Presence : Steven Soderbergh nous place dans la peau d’un fantôme

Entrevue 1

Avec Presence, Steven Soderbergh propose un film d’épouvante singulier, où le spectateur adopte littéralement le point de vue d’un esprit invisible. À travers cette approche radicale, le cinéaste joue avec les codes du genre et plonge dans les névroses d’une famille américaine en apparence parfaite. Derrière l’histoire classique d’une maison hantée, Presence explore des thématiques plus profondes : le deuil, les tensions familiales et la pression sociale.

L’intrigue s’ouvre sur une maison vide, filmée en un long plan-séquence hypnotique, juste avant l’arrivée des nouveaux propriétaires. Rebekah (Lucy Liu), son mari Chris (Chris Sullivan) et leurs deux enfants, Tyler et Chloe, semblent mener une vie idéale. Mais rapidement, la jeune Chloe ressent une présence étrange, qu’elle associe à la mort récente de sa meilleure amie. Tandis que la maison se fait l’écho des non-dits et des blessures du passé, le fantôme, d’abord simple spectateur, devient un acteur silencieux du drame qui se noue. Soderbergh détourne ainsi le film de hantise pour livrer une réflexion sur la psychologie d’une famille gangrenée par l’ambition dévorante d’une mère et la passivité d’un père.
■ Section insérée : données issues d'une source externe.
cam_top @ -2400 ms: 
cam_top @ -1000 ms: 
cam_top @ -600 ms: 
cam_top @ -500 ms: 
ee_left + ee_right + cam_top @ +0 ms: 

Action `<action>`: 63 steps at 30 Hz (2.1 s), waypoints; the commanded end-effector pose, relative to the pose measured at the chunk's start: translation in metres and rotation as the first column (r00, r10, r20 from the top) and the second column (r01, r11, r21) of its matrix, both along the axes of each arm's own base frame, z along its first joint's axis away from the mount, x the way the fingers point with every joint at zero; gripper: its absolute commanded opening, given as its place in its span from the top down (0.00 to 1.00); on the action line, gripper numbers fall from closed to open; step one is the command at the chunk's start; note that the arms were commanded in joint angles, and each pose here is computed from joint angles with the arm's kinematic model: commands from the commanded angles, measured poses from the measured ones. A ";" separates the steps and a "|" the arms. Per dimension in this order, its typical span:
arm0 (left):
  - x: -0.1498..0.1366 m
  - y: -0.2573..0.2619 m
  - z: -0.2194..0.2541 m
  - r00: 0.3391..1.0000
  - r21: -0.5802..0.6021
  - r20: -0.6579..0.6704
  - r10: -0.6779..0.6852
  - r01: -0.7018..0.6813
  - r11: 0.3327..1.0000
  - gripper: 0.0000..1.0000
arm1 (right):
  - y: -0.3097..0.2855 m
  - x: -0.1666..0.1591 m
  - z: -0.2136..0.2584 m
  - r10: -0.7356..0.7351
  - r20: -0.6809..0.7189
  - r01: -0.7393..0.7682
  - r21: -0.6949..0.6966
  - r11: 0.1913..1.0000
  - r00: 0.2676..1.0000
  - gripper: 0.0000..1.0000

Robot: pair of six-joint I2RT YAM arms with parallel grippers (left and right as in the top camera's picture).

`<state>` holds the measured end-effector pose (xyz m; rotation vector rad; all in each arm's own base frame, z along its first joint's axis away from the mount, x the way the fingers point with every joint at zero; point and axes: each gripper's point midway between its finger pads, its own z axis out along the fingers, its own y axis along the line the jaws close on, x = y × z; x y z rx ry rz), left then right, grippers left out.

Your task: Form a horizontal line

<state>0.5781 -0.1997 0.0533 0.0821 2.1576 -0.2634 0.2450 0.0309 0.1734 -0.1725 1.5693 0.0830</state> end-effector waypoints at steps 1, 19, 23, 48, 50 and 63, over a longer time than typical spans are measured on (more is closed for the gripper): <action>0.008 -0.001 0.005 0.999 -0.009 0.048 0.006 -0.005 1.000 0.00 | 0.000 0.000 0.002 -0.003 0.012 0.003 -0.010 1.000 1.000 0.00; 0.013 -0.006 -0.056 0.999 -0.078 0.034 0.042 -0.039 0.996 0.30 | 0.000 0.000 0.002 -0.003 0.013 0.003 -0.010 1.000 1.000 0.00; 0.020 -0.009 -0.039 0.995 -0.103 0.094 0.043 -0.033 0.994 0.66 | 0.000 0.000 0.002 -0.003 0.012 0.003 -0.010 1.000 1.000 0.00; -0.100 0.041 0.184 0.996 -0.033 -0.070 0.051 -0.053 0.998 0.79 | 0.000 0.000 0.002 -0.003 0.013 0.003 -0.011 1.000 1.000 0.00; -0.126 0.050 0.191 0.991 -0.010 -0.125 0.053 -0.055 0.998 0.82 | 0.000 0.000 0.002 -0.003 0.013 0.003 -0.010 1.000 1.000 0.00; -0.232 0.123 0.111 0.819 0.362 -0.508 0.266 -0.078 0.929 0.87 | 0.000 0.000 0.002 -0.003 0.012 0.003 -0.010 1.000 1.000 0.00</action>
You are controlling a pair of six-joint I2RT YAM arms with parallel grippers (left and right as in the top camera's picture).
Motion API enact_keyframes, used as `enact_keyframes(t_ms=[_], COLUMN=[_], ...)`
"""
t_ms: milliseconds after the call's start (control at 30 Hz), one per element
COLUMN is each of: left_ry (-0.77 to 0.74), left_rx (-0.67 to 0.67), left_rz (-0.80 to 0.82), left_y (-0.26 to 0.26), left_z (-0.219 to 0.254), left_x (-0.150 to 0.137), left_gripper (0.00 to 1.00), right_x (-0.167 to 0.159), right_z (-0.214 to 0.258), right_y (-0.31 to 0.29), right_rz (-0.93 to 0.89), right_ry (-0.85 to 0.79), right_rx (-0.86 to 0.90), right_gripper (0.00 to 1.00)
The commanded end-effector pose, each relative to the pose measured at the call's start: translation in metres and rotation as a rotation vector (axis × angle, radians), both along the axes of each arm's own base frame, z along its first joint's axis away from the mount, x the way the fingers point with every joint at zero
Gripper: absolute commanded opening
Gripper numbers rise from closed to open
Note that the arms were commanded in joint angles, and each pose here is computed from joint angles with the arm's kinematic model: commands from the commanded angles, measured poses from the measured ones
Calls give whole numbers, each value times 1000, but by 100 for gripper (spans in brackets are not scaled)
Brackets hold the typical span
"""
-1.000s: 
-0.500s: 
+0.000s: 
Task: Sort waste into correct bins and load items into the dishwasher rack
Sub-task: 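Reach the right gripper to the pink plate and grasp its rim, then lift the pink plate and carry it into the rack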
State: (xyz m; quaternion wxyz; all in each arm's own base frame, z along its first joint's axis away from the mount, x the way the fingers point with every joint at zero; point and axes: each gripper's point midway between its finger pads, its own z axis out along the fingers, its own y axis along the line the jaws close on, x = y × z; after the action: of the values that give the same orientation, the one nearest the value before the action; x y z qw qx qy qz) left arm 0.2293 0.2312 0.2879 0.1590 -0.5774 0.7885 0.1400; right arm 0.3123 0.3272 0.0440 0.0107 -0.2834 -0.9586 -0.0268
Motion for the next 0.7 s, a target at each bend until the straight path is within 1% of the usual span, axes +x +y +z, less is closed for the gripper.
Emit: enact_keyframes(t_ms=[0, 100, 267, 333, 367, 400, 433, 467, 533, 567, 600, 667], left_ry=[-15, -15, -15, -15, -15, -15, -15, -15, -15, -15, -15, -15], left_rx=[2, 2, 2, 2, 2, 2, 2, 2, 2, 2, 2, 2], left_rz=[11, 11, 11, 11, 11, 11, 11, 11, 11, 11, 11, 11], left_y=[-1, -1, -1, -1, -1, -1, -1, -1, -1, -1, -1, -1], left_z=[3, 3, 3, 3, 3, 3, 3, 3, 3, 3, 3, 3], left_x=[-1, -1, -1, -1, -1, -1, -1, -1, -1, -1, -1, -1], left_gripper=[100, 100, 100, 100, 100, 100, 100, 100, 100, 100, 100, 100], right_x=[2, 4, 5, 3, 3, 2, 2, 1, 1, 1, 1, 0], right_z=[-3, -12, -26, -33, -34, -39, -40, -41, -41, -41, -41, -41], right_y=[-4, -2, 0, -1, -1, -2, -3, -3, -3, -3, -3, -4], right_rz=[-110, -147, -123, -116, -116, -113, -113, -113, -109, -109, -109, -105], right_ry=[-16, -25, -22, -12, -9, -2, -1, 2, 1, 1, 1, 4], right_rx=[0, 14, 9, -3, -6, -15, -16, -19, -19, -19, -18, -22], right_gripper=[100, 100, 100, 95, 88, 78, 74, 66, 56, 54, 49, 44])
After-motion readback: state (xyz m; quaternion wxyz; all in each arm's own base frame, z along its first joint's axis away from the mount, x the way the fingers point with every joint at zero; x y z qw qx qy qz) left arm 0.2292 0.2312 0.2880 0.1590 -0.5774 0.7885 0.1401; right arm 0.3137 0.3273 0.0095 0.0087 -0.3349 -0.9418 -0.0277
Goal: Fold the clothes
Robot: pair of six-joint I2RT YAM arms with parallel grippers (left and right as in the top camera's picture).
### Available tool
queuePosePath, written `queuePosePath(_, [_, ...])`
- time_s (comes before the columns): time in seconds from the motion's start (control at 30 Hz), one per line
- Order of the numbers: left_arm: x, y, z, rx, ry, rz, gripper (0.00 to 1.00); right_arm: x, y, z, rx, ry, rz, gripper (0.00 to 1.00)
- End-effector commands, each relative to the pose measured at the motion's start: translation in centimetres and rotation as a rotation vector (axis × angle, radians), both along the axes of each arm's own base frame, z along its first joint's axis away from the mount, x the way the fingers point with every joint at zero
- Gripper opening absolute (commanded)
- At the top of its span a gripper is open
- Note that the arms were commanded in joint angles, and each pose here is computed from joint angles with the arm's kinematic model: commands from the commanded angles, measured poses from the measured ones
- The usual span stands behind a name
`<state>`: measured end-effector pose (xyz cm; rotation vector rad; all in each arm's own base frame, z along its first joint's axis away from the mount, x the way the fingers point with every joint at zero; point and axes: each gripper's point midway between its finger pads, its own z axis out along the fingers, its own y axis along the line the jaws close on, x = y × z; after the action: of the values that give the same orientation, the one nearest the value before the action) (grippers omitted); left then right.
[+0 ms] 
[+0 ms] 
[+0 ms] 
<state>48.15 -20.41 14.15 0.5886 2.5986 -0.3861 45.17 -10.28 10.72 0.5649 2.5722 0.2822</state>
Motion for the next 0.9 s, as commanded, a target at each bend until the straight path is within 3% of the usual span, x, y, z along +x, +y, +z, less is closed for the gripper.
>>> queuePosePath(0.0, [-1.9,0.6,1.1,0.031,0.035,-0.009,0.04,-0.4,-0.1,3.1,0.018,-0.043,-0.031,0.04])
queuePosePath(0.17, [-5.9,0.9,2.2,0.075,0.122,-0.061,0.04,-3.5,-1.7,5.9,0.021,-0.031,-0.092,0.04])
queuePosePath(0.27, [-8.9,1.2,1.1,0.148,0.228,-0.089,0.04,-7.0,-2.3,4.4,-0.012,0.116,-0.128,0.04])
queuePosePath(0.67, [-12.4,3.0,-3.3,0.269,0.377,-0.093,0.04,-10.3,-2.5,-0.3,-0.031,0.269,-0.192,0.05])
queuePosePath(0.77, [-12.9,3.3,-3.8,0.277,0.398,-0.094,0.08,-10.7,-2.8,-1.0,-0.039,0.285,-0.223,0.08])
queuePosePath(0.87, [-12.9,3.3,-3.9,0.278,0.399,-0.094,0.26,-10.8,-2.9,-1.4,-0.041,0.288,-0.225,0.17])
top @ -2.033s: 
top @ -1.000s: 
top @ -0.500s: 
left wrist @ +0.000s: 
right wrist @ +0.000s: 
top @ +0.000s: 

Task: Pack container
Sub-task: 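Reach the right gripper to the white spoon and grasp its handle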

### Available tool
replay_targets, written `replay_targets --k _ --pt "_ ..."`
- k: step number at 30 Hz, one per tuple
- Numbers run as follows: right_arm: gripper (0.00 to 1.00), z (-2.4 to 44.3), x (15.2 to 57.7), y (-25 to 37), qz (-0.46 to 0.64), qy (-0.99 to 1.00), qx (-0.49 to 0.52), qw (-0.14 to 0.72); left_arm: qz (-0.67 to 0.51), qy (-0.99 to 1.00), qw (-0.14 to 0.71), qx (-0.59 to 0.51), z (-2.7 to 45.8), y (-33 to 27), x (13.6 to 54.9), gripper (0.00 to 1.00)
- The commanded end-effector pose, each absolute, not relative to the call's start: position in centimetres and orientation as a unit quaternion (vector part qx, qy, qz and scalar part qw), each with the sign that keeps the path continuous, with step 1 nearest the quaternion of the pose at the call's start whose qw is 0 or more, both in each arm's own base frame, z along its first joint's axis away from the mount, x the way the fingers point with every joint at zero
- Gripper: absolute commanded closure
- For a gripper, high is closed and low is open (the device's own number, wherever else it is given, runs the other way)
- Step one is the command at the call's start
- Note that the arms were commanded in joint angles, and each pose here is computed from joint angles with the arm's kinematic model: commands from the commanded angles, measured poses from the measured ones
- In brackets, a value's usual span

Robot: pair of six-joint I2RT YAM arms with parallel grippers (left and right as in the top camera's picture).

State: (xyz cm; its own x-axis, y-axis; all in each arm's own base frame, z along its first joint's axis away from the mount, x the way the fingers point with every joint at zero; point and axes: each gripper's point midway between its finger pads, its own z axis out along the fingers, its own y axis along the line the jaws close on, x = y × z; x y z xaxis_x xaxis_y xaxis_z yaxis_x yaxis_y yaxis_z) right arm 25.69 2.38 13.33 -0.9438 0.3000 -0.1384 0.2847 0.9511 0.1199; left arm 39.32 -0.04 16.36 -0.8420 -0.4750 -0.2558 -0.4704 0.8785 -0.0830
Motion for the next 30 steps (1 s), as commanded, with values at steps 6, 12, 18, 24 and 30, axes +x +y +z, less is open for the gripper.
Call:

La mise en scène de Presence est d’une maîtrise absolue. Filmé en caméra subjective, du point de vue du fantôme, le long-métrage joue sur les variations de focales, les transitions au noir et un montage précis, signé par Soderbergh lui-même sous son pseudonyme habituel, Mary Ann Bernard. Comme il l’avait fait avec Paranoïa (2018), tourné à l’iPhone, le réalisateur expérimente avec le médium pour mieux impliquer le spectateur. Huis clos oppressant, réflexion sur l’invisible et manipulation subtile des attentes du public, Presence confirme que Soderbergh reste un cinéaste audacieux, capable de renouveler les genres les plus codifiés.